¡Nadie podía reemplazar a Luciana Ortega!
¡Ni siquiera su nieta Cecilia podía hacerlo!
¿Con qué derecho creía Helena que Aurora sí podría?
—Abuelo, ¿qué tal si le tomo el pulso para ver cómo está su salud últimamente?
Cecilia de repente sugirió tomarle el pulso. Aunque Esteban Ortega sentía que no tenía ningún problema de salud, no contradijo a su nieta.
—De acuerdo, revísame.
—Si mi cuerpo tiene algún problema, no me lo ocultes por nada del mundo.
En esta vida, Esteban ya tenía una visión muy abierta de las cosas.
Aparte de no tener noticias de su hija menor, todo le había ido viento en popa.
—Seguro que no se lo ocultaré.
Cecilia le tomó el pulso al anciano sin cambiar de expresión.
Esteban también estaba muy satisfecho con esta nieta suya.
Era una chica que, a su corta edad, podía mantener sus emociones a raya. Sin duda, sería alguien importante en el futuro.
Ahora mismo sentía que ese chico de la familia Sandoval había tenido demasiada suerte.
—Su salud no tiene ningún problema importante. Después de tomar las píldoras revitalizantes que le di, su pulso es incluso mejor que cuando lo conocí.

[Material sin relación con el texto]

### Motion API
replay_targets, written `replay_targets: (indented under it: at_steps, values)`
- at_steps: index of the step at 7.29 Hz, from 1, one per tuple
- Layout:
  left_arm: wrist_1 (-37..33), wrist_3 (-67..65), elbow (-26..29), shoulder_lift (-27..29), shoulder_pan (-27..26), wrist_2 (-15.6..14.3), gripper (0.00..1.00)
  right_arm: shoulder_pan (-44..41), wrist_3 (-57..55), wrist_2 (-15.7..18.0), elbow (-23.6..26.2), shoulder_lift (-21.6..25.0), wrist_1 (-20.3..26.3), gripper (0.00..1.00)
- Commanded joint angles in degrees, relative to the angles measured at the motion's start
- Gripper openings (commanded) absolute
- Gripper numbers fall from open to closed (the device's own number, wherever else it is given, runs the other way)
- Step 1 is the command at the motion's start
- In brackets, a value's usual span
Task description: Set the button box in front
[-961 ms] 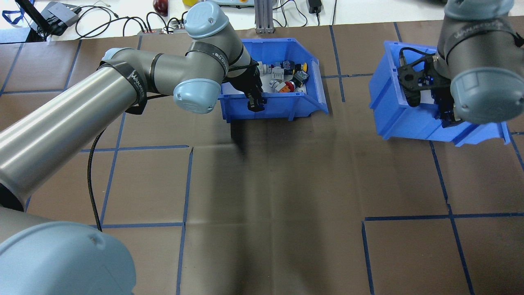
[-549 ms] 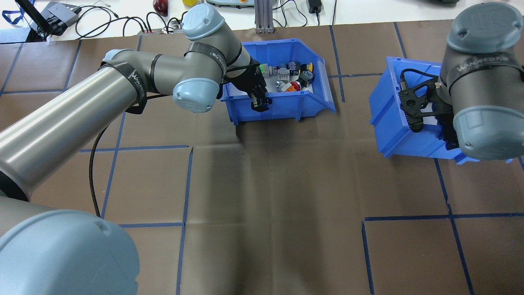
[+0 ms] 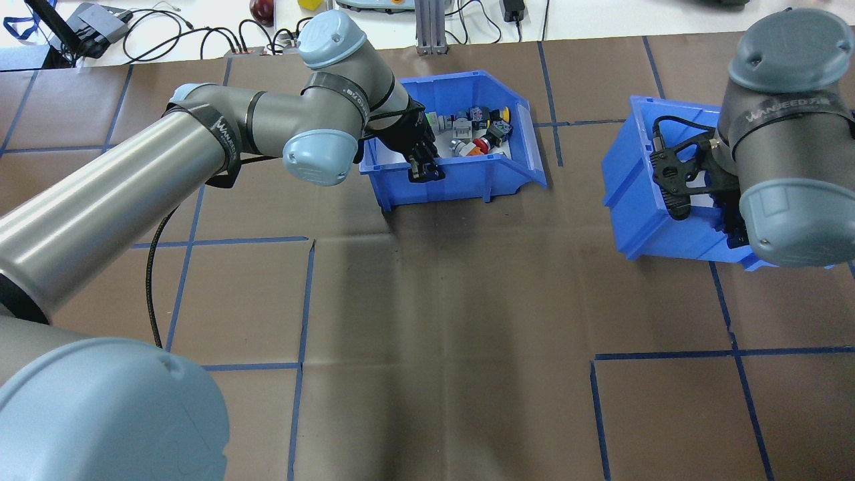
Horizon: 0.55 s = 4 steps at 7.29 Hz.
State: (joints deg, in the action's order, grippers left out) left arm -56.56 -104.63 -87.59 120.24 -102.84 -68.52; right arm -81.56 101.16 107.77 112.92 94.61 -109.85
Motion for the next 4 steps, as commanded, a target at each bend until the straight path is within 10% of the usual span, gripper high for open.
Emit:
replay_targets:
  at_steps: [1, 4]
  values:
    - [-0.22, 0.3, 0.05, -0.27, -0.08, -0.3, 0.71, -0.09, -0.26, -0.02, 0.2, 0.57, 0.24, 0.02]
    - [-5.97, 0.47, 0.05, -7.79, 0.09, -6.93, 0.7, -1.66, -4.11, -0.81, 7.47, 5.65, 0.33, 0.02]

—Abuelo, también tengo una buena noticia que darle.
Al escuchar a su nieta decir que no tenía problemas de salud, Esteban suspiró aliviado.
Temía que esta chica descubriera alguna enfermedad que ni siquiera el hospital había detectado.
Sentía que sus huesos aún estaban fuertes y, con suerte, podría aguantar hasta que Luciana regresara a casa.
Quién sabe en qué parte del mundo estaría su hija.
—¿Qué buena noticia? —Esteban estaba muy interesado en la buena noticia de su nieta.
—Tengo noticias de mis padres.
Cecilia no le ocultó nada al anciano y le contó sobre lo que le había pasado antes en Villa Solana.
Aunque Esteban se emocionó al oír noticias de su hija, no estaba contento de que su nieta hubiera arriesgado su vida.
—Aunque las noticias de tus padres son importantes, no llegaban al extremo de que tuvieras que ponerte en peligro.
—¿Quieres decir que ese traidor ya está muerto? —Esteban Ortega tenía vagos recuerdos de aquel Luciano Acosta.
Cuando su hija desapareció, Luciano Acosta también desapareció.
Él investigó la línea de Luciano y descubrió que se había convertido en un criminal buscado.
En ese momento sospechó que Luciano se había llevado a Luciana.
Los documentos indicaban que este Luciano Acosta también se le había declarado a Luciana en la universidad.
Por desgracia, Luciana lo rechazó.
A los ojos de la familia Ortega, era natural que Luciano Acosta no estuviera a la altura de su hija.
No era más que un payaso insignificante.
Pero resultó ser precisamente este individuo quien terminó tendiéndole una trampa a Luciana Ortega, haciendo que no se supiera nada de ella durante tantos años.
Esteban odiaba a esa persona, y al saber que estaba muerto, se sintió algo más aliviado.
—¡Qué bueno que murió!
—¡Para alguien así, la muerte no es suficiente castigo!